Problem statement:
Once the pictures are removed, output the remaining entries exactly as given.

Exercise inputs:
[Start of section]
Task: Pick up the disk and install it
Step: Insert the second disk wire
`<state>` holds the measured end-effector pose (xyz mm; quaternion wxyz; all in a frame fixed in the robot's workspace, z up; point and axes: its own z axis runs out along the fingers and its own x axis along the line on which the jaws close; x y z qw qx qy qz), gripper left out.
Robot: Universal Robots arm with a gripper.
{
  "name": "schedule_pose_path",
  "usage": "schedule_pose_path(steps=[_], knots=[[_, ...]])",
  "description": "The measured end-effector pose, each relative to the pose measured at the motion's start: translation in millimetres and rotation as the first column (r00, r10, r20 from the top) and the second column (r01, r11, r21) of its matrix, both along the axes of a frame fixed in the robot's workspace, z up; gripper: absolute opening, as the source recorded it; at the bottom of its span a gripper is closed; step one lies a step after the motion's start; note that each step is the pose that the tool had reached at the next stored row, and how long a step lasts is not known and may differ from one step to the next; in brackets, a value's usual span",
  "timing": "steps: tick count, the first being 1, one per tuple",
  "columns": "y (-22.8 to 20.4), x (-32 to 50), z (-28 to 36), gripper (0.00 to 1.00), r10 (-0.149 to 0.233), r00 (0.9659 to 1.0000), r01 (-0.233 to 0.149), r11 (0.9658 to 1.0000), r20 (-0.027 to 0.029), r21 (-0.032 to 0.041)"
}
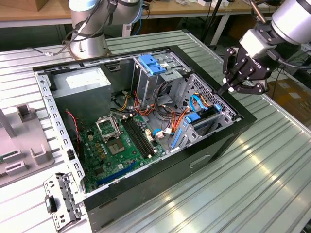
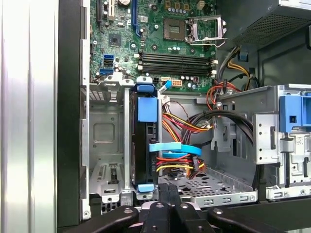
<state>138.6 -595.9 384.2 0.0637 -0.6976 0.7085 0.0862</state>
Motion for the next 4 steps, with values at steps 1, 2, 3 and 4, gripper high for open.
schedule_pose_path(steps=[1,2,3,4], knots=[[0.0,0.0,0.1,0.11,0.0,1.0,0.0,1.0,0.0,-0.0001],[0.0,0.0,0.0,0.11,0.0,1.0,0.0,1.0,0.0,0.0],[0.0,0.0,0.0,0.11,0.0,1.0,0.0,1.0,0.0,0.0],[0.0,0.0,0.1,0.11,0.0,1.0,0.0,1.0,0.0,0.0]])
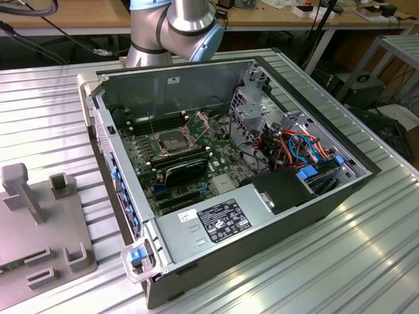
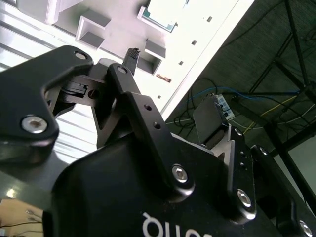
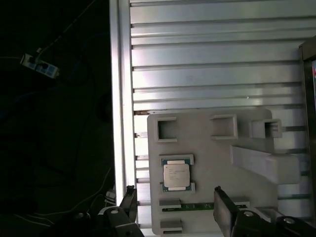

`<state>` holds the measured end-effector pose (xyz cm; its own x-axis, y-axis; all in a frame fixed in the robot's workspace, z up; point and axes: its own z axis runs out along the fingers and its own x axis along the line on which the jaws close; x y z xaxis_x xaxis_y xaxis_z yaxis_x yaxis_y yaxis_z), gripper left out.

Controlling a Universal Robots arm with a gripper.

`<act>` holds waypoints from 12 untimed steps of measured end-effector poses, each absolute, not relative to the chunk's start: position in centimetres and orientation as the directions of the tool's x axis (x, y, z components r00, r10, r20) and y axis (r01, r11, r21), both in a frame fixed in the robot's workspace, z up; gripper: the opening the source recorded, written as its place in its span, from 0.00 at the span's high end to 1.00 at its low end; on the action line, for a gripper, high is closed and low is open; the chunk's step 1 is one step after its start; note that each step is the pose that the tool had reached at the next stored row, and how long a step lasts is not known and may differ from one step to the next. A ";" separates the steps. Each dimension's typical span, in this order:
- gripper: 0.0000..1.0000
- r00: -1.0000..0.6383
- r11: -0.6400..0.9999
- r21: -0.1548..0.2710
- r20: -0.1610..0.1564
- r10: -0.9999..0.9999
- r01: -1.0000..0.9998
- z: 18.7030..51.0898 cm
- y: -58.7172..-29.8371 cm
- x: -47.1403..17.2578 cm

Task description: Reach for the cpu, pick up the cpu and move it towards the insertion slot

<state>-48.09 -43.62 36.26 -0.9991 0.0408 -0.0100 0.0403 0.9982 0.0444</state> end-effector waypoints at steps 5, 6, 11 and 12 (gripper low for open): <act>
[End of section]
Response:
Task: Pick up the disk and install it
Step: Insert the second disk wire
`<state>` holds the measured end-effector pose (xyz mm; quaternion wxyz; all in a frame fixed in the robot's workspace, z up; point and axes: its own z axis runs out along the fingers and its own x axis along the line on which the jaws close; x y z qw qx qy qz), gripper left out.
Robot: Universal Robots arm with a gripper.
{
  "name": "schedule_pose_path",
  "usage": "schedule_pose_path(steps=[_], knots=[[_, ...]])",
  "description": "The measured end-effector pose, each relative to the pose measured at the motion's start: translation in millimetres and rotation as the first column (r00, r10, r20 from the top) and the second column (r01, r11, r21) of its matrix, both along the axes of a frame fixed in the robot's workspace, z up; gripper: absolute opening, as the source recorded it; at the bottom of its span a gripper is closed; step one lies a step after the motion's start; note that each step is the pose that the tool had reached at the next stored row, and how long a step lasts is not known and may differ from one step to the next; in brackets, a value's usual span",
  "timing": "steps: tick count, the first being 1, one per tuple",
  "columns": "y (-22.8 to 20.4), x (-32 to 50), z (-28 to 36), gripper (0.00 to 1.00), r10 (-0.149 to 0.233), r00 (0.9659 to 1.0000), r01 (-0.233 to 0.149), r11 (0.9658 to 1.0000), r20 (-0.027 to 0.029), r21 (-0.032 to 0.041)"
}
<state>138.6 -595.9 384.2 0.0637 -0.6976 0.7085 0.0862</state>
Motion for the next 4 steps, with values at steps 1, 2, 3 and 4, gripper high for open.
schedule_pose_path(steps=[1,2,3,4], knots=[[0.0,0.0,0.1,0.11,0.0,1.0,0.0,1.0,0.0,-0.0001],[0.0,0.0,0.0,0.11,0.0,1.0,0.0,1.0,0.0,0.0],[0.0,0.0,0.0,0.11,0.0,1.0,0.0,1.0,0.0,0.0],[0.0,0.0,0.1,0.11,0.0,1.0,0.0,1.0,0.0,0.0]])

`<state>` holds the measured end-effector pose (xyz cm; its own x-axis, y-axis; all in a frame fixed in the robot's workspace, z up; point and axes: its own z axis runs out along the fingers and its own x axis along the line on which the jaws close; x y z xaxis_x xaxis_y xaxis_z yaxis_x yaxis_y yaxis_z), gripper left out.

Controlling a Universal Robots arm with a gripper.

`<act>` holds waypoints from 12 untimed steps of measured end-effector poses, each absolute, not relative to the chunk's start: position in centimetres and orientation as the directions of the tool's x axis (x, y, z components r00, r10, r20) and y axis (r01, r11, r21), both in a frame fixed in the robot's workspace, z up; gripper: the opening the source recorded, written as its place in its span, from 0.00 at the span's high end to 1.00 at its low end; on the action line, for a gripper, high is closed and low is open; the chunk's step 1 is one step after its start; note that each step is the pose that the tool had reached at the next stored row, and how long a step lasts is not known and may differ from one step to the next. A ";" separates the steps. Each dimension's typical span, in this order:
- gripper: 0.0000..1.0000
- r00: -1.0000..0.6383
- r11: -0.6400..0.9999
- r21: -0.1548..0.2710
- r20: -0.1610..0.1564
- r10: -0.9999..0.9999
- r01: -1.0000..0.9998
- z: 18.7030..51.0898 cm
- y: -58.7172..-29.8371 cm
- x: -47.1403..17.2578 cm

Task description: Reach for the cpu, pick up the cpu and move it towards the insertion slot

<state>-48.09 -43.62 36.26 -0.9991 0.0408 -0.0100 0.0403 0.9982 0.0444</state> end-effector waypoints at steps 5, 6, 11 and 12 (gripper low for open): <act>

The answer has been given in full.